Bootstrap Jaq scoffs. Her head is shaking again; I can hear the jangle of her earrings. Jaq says, “Ain’t nobody laying down with a janky-ass monkey. You ever been to the zoo, Earrrrrlllll? Mister John? The monkeys sit there flinging their own mess. You have to be something kinky to be into that. No. More likely, hunter kills a sick ape. Or some dude got the virus from a monkey scratch.”
“A monkey scratch?” John Chardonnay laughs, smug on his spiked tea. “Love, we had a saying, before heading into port, ‘Don’t scratch the monkey’. No matter how badly they ask for it.” John reaches his fingers to tap his shaved skull, “They like it right here behind the ear.”
“What are you going to do, Jaq?” the Earl of Feck Hall asks.
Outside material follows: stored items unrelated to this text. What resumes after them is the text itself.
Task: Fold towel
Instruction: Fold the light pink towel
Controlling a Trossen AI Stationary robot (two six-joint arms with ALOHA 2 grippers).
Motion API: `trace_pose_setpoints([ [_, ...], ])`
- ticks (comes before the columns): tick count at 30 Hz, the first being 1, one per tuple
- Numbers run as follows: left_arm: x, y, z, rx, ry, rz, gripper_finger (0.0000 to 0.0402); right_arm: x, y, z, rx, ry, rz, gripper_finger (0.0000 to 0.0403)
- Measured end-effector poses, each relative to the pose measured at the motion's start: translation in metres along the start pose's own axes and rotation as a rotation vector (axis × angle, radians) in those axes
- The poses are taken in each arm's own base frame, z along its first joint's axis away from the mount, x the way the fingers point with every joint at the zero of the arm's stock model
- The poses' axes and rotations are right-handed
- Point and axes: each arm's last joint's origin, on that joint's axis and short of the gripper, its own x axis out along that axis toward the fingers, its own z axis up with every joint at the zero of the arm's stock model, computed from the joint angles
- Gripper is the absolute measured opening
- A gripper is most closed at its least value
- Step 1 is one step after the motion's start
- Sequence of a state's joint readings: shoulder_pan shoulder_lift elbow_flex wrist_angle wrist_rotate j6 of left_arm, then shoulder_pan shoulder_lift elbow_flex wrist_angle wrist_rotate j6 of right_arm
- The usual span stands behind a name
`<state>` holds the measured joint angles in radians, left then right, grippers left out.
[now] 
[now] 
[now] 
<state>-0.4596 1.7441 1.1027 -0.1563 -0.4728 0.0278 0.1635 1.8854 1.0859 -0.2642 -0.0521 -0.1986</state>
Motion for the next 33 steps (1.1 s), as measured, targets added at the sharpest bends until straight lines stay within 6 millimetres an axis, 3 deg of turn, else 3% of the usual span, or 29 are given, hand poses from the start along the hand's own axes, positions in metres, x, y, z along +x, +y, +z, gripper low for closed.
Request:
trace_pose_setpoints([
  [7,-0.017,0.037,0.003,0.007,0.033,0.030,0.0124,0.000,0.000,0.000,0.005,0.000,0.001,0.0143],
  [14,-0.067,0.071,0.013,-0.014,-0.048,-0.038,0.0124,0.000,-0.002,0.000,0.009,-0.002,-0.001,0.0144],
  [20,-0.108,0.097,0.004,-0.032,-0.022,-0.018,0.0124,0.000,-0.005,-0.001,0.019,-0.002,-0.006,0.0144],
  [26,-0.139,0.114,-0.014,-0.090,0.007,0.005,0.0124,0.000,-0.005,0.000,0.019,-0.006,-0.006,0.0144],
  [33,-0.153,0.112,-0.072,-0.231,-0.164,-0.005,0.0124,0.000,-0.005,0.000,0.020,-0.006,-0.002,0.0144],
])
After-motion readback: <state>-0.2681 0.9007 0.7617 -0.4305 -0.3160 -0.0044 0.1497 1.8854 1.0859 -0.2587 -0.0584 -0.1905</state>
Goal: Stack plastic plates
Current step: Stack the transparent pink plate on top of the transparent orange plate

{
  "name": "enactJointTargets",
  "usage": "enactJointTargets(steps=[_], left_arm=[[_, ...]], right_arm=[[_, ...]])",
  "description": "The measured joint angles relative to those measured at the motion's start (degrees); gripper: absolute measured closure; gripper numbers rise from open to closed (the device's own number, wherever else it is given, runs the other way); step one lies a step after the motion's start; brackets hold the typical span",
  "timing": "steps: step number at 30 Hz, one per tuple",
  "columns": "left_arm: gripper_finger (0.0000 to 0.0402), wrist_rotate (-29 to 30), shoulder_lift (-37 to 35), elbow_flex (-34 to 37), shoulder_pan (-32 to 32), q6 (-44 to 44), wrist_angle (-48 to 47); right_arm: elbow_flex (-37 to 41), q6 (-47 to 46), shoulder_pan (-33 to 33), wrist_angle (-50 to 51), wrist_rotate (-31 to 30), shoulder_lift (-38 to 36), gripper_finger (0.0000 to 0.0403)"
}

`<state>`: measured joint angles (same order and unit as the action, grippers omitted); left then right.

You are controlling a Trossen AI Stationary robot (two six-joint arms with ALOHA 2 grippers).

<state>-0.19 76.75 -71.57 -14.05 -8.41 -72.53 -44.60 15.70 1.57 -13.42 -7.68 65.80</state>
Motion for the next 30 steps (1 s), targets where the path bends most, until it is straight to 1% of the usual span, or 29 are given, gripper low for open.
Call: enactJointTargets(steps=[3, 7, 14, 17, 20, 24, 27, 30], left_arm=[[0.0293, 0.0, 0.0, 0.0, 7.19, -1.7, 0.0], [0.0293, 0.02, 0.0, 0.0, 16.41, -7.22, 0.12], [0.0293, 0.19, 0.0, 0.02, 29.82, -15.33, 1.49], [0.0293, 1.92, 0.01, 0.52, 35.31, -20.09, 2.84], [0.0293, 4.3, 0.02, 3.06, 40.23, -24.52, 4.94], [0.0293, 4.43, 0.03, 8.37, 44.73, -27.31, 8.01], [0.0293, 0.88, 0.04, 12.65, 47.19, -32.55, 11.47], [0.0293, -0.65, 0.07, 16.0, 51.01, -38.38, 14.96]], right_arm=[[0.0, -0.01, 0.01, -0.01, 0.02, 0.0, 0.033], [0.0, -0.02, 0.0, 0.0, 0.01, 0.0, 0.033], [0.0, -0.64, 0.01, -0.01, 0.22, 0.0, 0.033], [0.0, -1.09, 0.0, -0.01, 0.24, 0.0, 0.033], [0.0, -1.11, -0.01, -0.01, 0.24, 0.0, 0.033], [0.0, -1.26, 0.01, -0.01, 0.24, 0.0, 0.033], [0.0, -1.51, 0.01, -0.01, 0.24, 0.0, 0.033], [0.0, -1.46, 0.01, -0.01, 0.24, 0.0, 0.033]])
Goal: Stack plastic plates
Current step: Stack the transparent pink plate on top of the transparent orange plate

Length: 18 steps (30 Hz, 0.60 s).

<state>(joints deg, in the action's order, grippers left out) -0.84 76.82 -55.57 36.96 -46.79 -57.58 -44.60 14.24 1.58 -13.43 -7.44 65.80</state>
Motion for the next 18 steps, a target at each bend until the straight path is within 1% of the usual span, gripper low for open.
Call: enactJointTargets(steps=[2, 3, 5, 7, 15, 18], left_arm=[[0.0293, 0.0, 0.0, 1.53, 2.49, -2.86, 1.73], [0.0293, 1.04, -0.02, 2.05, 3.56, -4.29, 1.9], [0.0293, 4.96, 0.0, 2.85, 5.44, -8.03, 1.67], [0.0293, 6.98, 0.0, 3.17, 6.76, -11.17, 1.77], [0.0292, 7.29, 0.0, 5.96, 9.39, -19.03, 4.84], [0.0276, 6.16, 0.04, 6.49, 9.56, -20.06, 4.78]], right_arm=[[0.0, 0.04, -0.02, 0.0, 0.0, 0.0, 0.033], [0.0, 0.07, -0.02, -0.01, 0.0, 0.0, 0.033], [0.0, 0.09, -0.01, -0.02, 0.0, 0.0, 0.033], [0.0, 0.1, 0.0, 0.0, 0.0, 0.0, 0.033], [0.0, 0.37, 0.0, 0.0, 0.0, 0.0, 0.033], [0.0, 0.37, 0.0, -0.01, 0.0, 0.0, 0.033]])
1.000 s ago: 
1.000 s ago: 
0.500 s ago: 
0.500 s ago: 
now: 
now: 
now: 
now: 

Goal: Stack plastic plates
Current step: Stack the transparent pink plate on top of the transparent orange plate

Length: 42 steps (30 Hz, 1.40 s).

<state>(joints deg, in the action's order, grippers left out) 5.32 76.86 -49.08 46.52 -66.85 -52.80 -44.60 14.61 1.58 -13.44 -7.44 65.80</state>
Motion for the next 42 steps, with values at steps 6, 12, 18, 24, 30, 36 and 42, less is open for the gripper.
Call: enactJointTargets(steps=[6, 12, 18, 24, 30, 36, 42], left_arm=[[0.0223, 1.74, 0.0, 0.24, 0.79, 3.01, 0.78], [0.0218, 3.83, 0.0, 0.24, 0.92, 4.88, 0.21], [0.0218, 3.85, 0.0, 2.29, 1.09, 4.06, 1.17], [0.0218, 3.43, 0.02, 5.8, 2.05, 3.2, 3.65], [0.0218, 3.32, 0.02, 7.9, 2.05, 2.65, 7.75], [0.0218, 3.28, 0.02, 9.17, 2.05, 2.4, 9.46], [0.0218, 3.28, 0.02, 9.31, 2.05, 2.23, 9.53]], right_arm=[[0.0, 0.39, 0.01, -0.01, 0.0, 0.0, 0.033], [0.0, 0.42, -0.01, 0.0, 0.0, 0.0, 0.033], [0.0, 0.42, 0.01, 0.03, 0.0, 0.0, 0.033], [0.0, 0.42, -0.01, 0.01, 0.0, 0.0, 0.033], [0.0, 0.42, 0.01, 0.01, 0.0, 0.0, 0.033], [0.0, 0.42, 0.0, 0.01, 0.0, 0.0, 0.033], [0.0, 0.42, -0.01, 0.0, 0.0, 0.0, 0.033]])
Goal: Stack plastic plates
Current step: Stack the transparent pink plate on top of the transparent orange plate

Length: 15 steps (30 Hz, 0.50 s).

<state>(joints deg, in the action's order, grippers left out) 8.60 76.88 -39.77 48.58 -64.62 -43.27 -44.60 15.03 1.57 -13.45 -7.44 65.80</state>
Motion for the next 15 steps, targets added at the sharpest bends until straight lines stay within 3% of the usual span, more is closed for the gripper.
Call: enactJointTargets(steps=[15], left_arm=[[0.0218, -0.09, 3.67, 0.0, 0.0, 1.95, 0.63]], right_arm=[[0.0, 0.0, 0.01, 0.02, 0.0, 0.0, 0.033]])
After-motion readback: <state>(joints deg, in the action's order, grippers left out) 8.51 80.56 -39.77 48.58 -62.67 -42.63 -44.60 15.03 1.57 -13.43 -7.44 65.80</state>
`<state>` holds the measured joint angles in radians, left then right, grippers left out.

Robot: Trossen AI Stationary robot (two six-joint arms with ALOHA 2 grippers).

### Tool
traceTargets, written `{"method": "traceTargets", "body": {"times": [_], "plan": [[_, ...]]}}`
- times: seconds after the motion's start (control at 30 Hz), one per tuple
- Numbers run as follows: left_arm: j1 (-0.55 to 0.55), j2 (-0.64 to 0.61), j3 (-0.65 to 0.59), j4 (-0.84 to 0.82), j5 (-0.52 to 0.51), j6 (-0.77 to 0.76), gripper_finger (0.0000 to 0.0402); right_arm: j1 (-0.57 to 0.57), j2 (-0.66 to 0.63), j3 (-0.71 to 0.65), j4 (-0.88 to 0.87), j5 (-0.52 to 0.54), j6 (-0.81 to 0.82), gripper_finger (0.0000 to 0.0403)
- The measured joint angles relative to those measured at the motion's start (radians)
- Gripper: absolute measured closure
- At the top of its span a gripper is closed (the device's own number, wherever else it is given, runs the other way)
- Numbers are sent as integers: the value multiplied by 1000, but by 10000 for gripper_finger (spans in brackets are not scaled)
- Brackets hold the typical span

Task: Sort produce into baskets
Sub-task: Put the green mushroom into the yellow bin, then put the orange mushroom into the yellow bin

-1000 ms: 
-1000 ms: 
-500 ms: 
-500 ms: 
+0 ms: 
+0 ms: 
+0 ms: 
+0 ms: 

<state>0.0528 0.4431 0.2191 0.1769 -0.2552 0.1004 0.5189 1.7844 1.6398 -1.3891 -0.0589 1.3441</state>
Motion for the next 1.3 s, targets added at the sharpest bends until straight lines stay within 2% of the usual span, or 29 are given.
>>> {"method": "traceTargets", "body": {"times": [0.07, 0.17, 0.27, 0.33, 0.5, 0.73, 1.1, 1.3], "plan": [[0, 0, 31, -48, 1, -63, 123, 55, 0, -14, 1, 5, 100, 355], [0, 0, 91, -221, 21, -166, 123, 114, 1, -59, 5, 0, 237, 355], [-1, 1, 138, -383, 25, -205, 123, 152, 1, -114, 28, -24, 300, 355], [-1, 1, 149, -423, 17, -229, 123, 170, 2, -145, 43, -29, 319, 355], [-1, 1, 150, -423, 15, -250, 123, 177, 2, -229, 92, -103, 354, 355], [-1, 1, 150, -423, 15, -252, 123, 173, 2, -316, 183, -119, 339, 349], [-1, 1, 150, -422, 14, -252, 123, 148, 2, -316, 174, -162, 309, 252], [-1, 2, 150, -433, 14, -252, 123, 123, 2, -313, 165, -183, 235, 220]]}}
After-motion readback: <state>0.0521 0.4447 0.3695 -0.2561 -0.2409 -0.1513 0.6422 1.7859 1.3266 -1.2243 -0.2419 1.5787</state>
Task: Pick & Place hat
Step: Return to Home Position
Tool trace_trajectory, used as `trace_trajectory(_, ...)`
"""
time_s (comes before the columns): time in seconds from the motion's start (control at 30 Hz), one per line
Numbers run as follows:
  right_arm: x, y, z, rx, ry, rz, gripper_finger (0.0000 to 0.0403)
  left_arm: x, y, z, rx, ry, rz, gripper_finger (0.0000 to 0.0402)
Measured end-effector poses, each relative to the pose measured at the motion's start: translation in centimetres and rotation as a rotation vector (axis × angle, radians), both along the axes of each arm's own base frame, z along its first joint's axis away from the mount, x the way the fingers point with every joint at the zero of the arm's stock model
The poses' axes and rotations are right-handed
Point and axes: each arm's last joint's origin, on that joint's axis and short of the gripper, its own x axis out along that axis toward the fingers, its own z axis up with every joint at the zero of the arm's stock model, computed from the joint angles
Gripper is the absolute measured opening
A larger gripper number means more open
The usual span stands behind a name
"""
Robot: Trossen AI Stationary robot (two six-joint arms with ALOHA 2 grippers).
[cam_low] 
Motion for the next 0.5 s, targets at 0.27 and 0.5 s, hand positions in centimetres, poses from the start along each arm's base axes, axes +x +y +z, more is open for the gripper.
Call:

His face is furrowed with feigned worry, his dense eyebrows twitching like caterpillars at a pie-eating contest. “When all the madness is over? Go back to only selling Slurpees?”
Bootstrap Jaq tilts her head down and with the charm of a schoolmarm, looks up at Earl. She says his name as if it held five times the consonants, “Earrrrrlllll, there ain’t any end to this madness. Governor can open the economy all he wants, but that don’t mean the pork men in East Dakota are going to stop dying which means fewer pork chops sent to F-L-A. When you go to the grocery store and see they are out of baby-back, you’re going to know the only place to get a rib is going to be down at the 7-11 if you ask Miss Jaq nicely. I’ll be just fine; don’t you worry about me, Earrrrrlllll.”
My cell phone vibrates in my pocket. It is a message from my bunker-partner, Josefina. “Have you found your mother?” Damn. I scan the nearby horizon. I text back, “NOPE.” Then “still lookin might check 711”. I am not a regular at the Hawk Haven 7-11, mind. Mother Neverman went missing this morning and the most logical place she would seek – on foot – would be the convenience store where she could get a bottle of kombucha and the local paper. Perhaps it is time I returned to my search. I thank the Earl of Feck Hall for the beer and Bootstrap Jaq for the hospitality. I get back on my bicycle and, after a wobbly start, renew my search for Mom.